(PROBLEM)
Would you give the listing back word for word once its pictures are removed?

◇ ◇ ◇ ◇ ◇

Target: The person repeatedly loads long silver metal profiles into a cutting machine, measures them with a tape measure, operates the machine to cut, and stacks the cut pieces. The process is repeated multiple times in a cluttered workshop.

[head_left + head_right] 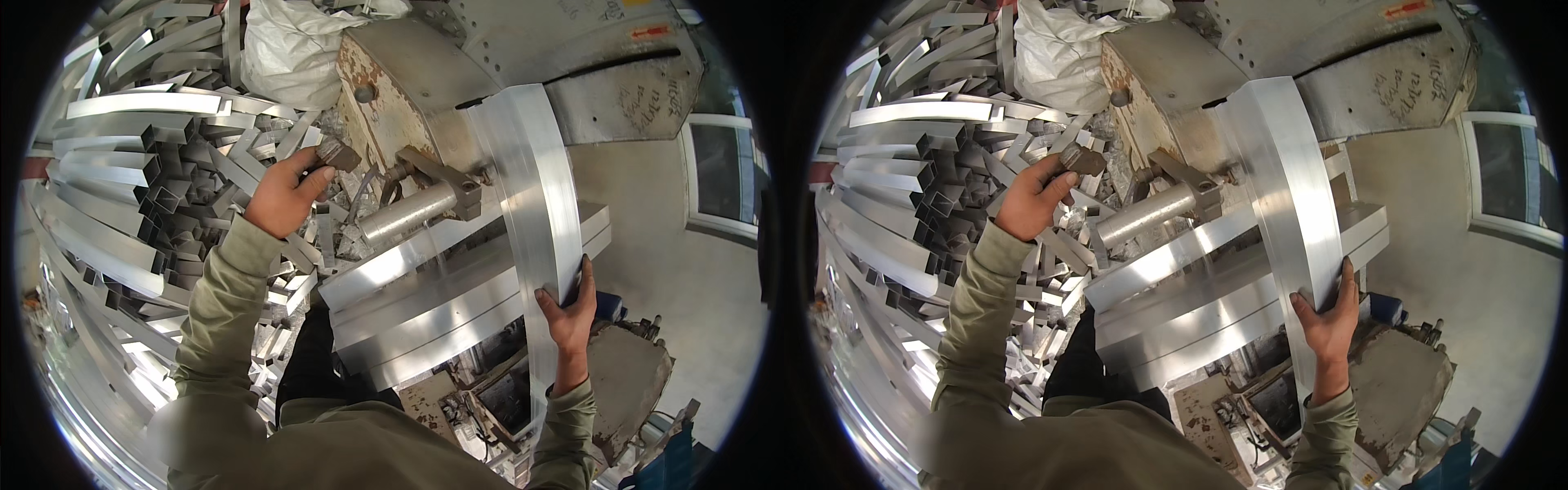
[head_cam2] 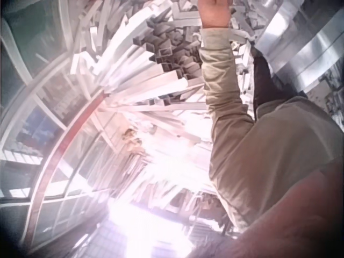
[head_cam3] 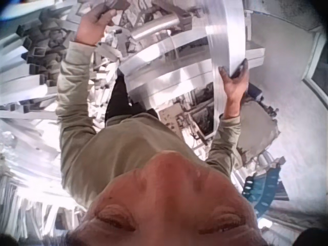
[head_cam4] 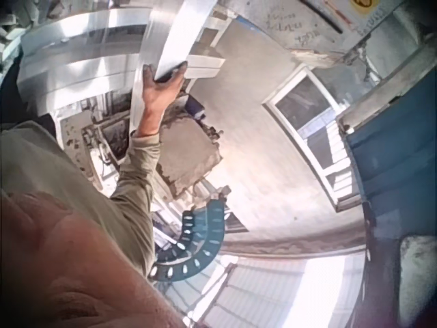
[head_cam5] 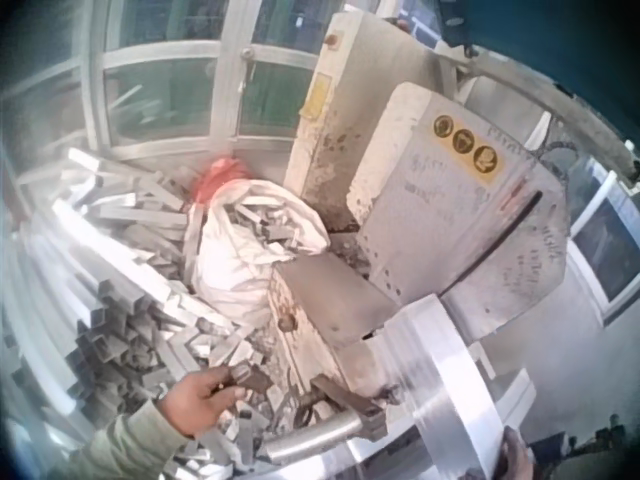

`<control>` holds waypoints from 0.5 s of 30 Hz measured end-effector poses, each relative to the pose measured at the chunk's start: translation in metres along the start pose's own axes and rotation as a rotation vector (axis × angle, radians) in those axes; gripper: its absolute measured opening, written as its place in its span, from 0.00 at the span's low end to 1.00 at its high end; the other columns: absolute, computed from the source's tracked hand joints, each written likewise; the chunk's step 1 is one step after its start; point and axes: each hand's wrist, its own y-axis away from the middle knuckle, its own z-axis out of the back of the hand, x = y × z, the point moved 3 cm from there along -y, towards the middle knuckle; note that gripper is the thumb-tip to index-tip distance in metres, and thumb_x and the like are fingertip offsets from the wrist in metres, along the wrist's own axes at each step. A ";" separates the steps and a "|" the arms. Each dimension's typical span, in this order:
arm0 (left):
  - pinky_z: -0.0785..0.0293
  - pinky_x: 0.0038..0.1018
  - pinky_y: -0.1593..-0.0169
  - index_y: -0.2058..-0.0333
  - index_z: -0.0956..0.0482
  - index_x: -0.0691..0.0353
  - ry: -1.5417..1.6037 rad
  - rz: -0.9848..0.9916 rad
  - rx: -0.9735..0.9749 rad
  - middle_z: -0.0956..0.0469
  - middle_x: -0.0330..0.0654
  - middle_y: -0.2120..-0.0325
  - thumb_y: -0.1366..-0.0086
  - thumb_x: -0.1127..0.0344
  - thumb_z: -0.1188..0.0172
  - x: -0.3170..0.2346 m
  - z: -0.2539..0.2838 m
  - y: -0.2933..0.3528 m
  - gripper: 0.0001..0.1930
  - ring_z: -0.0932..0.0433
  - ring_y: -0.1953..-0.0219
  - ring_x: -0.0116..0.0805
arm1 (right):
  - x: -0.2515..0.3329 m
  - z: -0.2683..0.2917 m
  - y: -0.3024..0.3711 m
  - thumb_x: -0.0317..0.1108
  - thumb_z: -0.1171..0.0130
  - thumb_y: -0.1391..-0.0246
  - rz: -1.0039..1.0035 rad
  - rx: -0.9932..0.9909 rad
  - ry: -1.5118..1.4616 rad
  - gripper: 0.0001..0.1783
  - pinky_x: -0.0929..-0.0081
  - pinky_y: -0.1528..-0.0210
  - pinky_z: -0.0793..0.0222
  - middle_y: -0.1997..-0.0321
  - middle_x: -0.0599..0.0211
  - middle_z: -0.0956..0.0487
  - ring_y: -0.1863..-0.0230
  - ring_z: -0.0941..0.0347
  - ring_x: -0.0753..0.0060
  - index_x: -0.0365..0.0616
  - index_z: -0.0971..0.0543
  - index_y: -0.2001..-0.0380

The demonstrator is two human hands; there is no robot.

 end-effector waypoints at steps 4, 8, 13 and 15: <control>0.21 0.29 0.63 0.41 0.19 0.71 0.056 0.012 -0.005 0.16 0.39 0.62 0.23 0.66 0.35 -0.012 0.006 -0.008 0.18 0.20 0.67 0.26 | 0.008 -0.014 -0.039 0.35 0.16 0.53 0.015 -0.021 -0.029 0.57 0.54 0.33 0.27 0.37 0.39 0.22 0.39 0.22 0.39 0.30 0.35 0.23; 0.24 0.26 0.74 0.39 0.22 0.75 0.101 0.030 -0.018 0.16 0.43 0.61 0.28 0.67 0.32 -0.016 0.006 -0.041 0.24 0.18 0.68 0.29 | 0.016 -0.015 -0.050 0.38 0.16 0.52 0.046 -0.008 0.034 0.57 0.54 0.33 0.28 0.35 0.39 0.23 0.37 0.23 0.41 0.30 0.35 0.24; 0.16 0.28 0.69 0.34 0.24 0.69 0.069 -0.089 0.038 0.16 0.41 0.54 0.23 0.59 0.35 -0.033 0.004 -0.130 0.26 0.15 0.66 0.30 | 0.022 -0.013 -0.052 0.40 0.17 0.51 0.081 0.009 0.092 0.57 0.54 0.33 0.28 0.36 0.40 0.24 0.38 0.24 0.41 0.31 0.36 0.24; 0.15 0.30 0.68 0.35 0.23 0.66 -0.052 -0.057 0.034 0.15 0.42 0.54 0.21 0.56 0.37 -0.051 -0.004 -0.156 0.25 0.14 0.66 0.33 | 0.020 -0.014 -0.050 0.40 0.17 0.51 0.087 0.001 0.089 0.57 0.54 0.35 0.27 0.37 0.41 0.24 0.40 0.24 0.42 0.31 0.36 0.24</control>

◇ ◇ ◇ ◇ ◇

(RESPONSE)
Target: The person repeatedly loads long silver metal profiles into a cutting machine, measures them with a tape measure, operates the machine to cut, and stacks the cut pieces. The process is repeated multiple times in a cluttered workshop.

[head_left + head_right] 
[head_cam2] 
[head_cam3] 
[head_cam4] 
[head_cam5] 

`<control>` holds waypoints from 0.5 s of 30 Hz measured end-effector poses, each relative to the pose measured at the chunk's start: translation in metres along the start pose's own axes and rotation as a rotation vector (axis × angle, radians) in those axes; gripper: its absolute measured opening, written as its place in its span, from 0.00 at the span's low end to 1.00 at its high end; the other columns: absolute, computed from the source's tracked hand joints, each written likewise; the chunk's step 1 is one step after its start; point and axes: each hand's wrist, its own y-axis away from the middle knuckle, its own z-axis out of the back of the hand, x = y × z, the point moved 3 cm from there along -y, towards the middle knuckle; note that gripper is the thumb-tip to index-tip distance in metres, and thumb_x and the like are fingertip offsets from the wrist in metres, along the wrist's own axes at each step. A ";" separates the steps and a "|" the arms. Each dimension's typical span, in this order:
arm0 (left):
  - pinky_z: -0.0785..0.0293
  - pinky_x: 0.0038..0.1018
  - pinky_y: -0.1593..-0.0169
  - index_y: -0.2058..-0.0333
  - index_z: -0.0956..0.0482
  - index_x: -0.0691..0.0353
  - ry: -1.5417..1.6037 rad
  - rz: -0.9848..0.9916 rad
  - rx: -0.9735..0.9749 rad
  - middle_z: -0.0956..0.0469
  - middle_x: -0.0330..0.0654
  - middle_y: -0.2120..-0.0325
  - thumb_y: -0.1366..-0.0086
  - thumb_x: -0.1127..0.0344
  - thumb_z: -0.1188..0.0172
  - x: -0.3170..0.2346 m
  - z: -0.2539..0.2838 m
  - y: -0.2933..0.3528 m
  - gripper: 0.0001..0.1930
  - ring_z: -0.0932..0.0433
  - ring_y: -0.1953..-0.0219
  - ring_x: -0.0116..0.0805
arm1 (right):
  - x: -0.2515..0.3329 m
  - z: -0.2683..0.2917 m
  - y: -0.3024..0.3711 m
  - thumb_x: -0.0317..0.1108
  - thumb_z: -0.1171..0.0130
  - thumb_y: -0.1391..-0.0246
  - rz: -1.0039..1.0035 rad
  - rx: -0.9932..0.9909 rad
  - ry: -1.5118..1.4616 rad
  - gripper: 0.0001..0.1783
  - pinky_x: -0.0929..-0.0081
  - pinky_y: -0.1528..-0.0210
  - pinky_z: -0.0793..0.0222
  - middle_y: -0.1997..-0.0321
  - middle_x: -0.0599..0.0211
  - middle_z: -0.0956..0.0487
  - ring_y: -0.1863..-0.0230
  - ring_z: -0.0941..0.0347
  - ring_x: -0.0753..0.0060
  - index_x: -0.0365..0.0616
  - index_z: -0.0971..0.0543
  - index_y: -0.2001..-0.0380

The demonstrator is two human hands; there is no robot.

 end-effector waypoints at steps 4, 8, 13 and 15: <control>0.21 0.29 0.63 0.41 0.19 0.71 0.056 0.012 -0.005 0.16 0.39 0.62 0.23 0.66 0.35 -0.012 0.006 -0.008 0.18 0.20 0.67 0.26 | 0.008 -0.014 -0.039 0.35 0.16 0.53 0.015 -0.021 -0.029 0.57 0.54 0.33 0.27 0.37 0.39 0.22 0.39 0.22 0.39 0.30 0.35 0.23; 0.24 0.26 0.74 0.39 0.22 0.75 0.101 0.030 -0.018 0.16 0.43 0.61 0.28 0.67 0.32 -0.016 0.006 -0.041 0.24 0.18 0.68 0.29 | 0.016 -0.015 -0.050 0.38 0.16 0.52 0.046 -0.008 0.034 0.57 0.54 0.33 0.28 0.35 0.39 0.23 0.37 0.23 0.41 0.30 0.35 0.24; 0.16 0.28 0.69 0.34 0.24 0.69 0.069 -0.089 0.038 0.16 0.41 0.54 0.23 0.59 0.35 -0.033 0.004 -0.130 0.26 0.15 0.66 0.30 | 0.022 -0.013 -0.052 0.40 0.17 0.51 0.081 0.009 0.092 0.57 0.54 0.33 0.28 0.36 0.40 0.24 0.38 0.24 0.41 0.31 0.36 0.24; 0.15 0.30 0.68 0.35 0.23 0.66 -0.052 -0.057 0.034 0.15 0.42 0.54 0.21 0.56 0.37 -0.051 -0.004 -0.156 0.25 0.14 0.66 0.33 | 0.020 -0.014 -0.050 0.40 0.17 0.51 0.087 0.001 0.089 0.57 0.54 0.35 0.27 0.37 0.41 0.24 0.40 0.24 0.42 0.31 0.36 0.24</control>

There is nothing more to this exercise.